What to produce
For the records below, please print exactly and only the lines from the one with "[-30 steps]" down to the one with "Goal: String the", both ends included, omitting the pictures.

Recorded data
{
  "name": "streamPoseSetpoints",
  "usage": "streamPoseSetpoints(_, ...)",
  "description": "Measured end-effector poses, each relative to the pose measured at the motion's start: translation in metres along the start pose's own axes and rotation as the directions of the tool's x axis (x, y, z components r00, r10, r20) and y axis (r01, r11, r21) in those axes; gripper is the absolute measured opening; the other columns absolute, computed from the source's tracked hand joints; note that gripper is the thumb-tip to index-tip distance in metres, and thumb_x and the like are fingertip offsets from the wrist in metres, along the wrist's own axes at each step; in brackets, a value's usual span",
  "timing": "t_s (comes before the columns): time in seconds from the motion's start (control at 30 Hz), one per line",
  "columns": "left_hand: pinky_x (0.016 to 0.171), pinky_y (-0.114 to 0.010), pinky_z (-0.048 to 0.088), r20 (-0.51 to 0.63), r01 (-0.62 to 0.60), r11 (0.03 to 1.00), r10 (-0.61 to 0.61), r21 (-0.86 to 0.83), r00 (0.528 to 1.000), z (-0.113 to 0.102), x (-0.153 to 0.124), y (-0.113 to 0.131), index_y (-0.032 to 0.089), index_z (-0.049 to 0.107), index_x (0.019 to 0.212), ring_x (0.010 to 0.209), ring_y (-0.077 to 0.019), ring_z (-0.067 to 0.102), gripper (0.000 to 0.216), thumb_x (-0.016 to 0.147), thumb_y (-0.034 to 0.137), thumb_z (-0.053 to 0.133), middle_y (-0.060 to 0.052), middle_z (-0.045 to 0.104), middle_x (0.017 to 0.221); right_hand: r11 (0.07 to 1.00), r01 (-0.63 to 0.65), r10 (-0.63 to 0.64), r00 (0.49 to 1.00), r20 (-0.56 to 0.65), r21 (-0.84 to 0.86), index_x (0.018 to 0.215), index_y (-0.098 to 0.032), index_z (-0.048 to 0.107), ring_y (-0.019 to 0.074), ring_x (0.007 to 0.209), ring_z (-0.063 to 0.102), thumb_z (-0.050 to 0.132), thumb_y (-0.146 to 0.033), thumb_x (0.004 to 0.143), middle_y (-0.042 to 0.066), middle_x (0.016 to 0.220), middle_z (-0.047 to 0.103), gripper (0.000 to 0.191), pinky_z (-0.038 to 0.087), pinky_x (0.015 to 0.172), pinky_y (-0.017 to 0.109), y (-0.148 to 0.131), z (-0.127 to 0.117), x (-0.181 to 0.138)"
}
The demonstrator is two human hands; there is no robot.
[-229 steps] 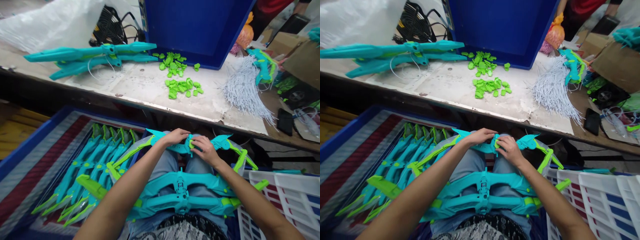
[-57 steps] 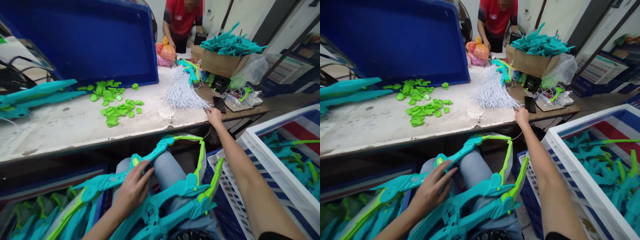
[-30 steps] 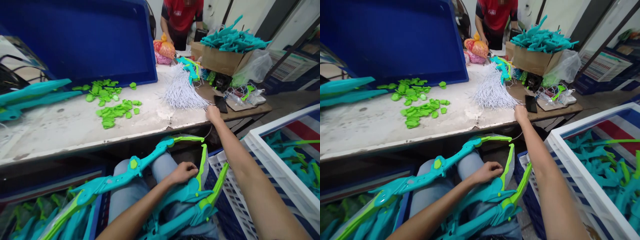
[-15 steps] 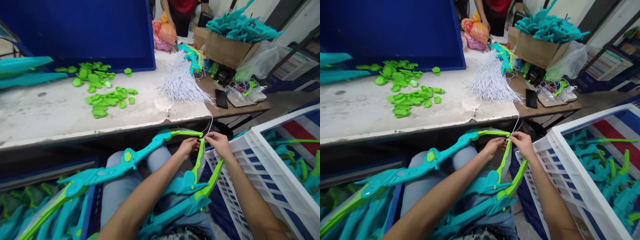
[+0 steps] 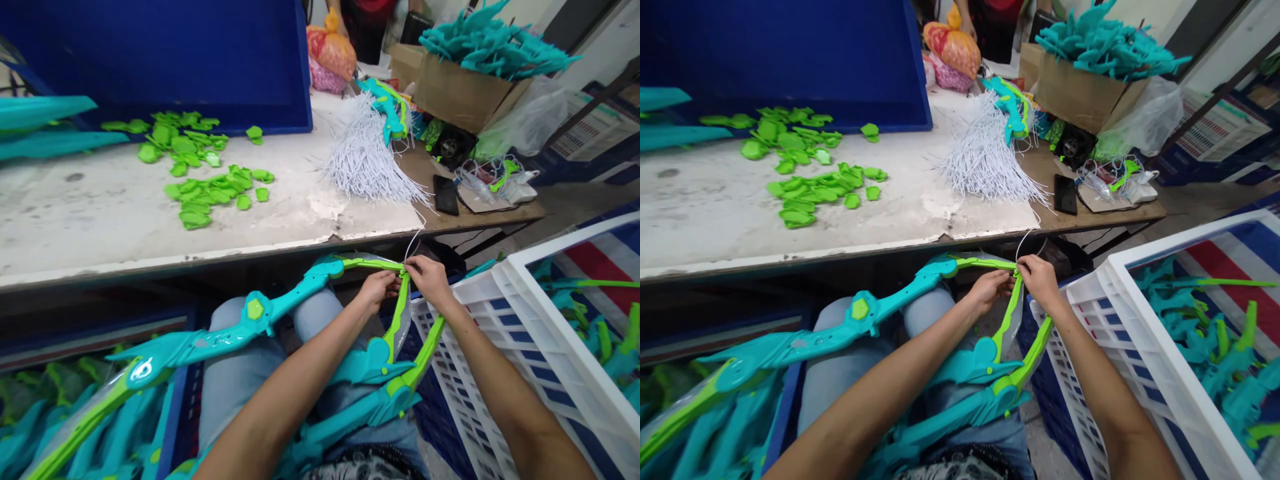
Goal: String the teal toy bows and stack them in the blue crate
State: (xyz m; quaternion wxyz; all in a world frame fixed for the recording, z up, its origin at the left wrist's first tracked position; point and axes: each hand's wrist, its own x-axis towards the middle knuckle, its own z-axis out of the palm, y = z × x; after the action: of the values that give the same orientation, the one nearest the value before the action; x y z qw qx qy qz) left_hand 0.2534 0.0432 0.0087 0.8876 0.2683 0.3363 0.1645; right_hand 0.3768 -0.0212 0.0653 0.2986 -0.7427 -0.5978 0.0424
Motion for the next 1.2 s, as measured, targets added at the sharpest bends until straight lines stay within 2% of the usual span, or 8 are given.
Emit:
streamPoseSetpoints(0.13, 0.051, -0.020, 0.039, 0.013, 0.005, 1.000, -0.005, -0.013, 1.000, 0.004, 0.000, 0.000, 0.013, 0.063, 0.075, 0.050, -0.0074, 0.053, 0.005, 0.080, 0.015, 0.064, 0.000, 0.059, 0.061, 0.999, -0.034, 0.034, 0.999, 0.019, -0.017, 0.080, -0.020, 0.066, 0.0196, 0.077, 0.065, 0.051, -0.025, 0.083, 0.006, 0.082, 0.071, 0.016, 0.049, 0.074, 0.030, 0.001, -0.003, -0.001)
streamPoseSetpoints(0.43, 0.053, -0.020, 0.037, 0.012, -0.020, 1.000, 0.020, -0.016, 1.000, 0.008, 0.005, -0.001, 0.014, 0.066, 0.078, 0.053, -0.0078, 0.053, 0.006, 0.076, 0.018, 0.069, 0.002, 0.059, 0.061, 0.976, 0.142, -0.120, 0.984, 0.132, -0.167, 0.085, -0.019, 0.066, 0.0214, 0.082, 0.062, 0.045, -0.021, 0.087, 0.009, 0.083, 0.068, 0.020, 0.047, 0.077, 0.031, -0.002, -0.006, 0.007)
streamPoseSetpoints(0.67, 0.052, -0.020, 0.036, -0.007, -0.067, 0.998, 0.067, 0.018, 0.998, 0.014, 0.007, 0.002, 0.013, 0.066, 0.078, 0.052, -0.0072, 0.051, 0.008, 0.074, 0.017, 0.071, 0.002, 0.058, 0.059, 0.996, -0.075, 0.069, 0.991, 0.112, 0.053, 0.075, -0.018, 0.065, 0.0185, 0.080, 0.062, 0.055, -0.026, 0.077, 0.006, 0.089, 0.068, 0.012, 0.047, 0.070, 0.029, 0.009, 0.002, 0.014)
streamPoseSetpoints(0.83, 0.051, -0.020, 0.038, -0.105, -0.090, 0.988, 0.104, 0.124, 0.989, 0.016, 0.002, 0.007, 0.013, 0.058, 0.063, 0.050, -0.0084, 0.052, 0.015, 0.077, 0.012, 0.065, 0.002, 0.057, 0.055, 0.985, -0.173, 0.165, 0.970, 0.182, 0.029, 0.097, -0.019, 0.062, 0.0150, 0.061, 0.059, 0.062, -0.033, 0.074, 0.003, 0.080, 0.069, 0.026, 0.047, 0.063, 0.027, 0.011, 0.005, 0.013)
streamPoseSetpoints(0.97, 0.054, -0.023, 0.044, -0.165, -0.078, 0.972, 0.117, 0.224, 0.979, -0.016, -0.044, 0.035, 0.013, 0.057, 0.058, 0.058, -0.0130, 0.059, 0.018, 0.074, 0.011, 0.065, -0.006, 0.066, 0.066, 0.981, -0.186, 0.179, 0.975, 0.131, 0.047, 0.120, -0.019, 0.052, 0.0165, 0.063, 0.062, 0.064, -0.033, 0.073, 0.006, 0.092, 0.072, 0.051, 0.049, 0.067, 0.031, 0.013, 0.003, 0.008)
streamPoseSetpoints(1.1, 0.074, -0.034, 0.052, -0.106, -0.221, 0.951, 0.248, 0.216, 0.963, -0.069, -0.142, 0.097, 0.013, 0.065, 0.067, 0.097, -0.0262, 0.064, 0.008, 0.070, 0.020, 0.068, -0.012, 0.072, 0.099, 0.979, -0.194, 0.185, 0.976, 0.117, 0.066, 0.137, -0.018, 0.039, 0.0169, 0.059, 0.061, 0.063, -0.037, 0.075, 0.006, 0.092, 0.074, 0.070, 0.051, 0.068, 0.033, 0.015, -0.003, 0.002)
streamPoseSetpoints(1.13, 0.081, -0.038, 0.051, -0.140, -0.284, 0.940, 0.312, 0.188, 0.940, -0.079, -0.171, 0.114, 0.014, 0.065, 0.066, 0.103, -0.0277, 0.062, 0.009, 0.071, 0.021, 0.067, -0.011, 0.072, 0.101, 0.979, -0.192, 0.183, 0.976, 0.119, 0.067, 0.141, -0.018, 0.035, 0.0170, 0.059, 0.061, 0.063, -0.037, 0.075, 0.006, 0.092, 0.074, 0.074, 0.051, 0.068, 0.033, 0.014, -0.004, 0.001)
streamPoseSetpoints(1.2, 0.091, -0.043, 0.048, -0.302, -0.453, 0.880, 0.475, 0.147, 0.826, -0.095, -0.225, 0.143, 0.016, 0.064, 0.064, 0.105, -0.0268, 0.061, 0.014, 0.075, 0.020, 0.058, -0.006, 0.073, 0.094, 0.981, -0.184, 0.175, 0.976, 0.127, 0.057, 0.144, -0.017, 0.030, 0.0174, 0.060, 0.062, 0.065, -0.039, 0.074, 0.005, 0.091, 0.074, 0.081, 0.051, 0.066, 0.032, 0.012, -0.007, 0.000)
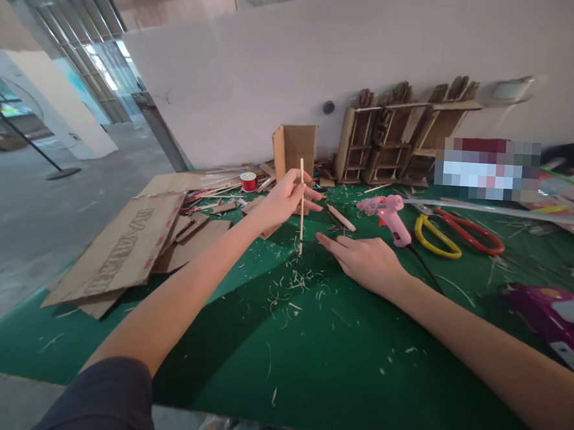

Answer area
[-30 steps] 
[-15 steps] 
[+0 steps] 
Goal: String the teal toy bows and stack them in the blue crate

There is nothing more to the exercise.